DATASET EXTRACT Start Marker

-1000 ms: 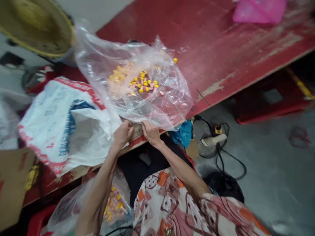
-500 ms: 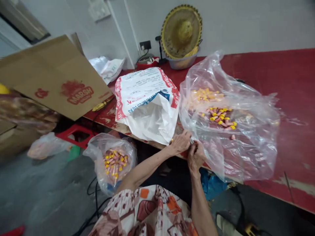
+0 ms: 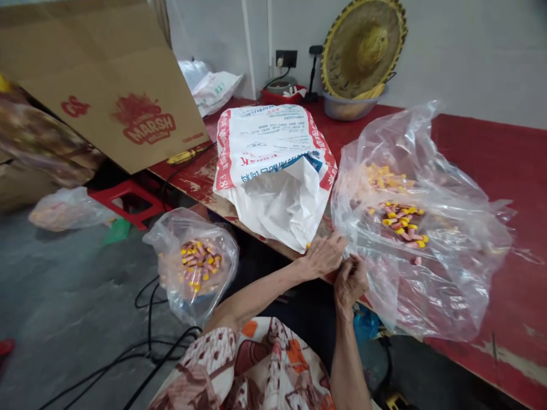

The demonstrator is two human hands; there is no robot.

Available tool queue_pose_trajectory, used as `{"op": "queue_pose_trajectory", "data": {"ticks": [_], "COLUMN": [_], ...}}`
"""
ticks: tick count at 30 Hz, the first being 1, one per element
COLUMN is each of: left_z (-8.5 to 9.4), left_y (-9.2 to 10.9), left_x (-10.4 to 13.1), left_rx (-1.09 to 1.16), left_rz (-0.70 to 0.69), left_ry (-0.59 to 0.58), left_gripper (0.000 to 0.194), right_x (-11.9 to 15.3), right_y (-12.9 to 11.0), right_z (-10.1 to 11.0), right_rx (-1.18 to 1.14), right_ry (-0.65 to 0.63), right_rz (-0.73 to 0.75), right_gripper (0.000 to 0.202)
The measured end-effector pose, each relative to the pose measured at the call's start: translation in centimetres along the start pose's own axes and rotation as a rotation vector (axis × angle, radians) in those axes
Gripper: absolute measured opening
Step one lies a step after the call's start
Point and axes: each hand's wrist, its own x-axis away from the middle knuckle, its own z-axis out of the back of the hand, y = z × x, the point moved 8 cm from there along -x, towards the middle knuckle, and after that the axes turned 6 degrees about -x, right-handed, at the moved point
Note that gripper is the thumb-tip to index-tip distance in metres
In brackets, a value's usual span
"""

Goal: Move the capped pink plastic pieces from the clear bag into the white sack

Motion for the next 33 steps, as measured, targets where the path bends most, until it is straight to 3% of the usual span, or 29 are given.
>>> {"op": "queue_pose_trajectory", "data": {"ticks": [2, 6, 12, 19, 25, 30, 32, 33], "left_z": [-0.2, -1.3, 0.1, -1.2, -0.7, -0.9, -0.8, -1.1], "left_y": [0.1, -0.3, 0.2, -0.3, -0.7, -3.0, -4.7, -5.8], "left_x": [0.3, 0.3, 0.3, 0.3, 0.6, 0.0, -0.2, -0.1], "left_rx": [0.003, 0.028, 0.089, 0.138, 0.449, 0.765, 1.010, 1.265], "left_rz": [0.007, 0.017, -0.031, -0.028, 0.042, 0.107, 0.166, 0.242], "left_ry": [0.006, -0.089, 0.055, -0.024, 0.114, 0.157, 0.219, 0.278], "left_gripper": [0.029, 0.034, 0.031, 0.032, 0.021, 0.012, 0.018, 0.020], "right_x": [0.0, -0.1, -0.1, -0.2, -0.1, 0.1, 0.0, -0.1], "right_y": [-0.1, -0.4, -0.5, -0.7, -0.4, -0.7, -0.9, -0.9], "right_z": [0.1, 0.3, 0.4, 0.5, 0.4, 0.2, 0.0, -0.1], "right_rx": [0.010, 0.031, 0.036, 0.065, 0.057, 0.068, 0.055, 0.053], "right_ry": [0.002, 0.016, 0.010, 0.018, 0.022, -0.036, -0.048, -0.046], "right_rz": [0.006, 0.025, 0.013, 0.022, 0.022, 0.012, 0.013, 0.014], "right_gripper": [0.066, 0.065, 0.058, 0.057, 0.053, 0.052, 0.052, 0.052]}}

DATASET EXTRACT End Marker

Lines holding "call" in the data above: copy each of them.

The measured end-effector pose, each relative to the pose measured at the call's start: translation in centimetres along the start pose's own axes and rotation as a rotation vector (axis × angle, radians) in those axes
Step one lies a step after the call's start

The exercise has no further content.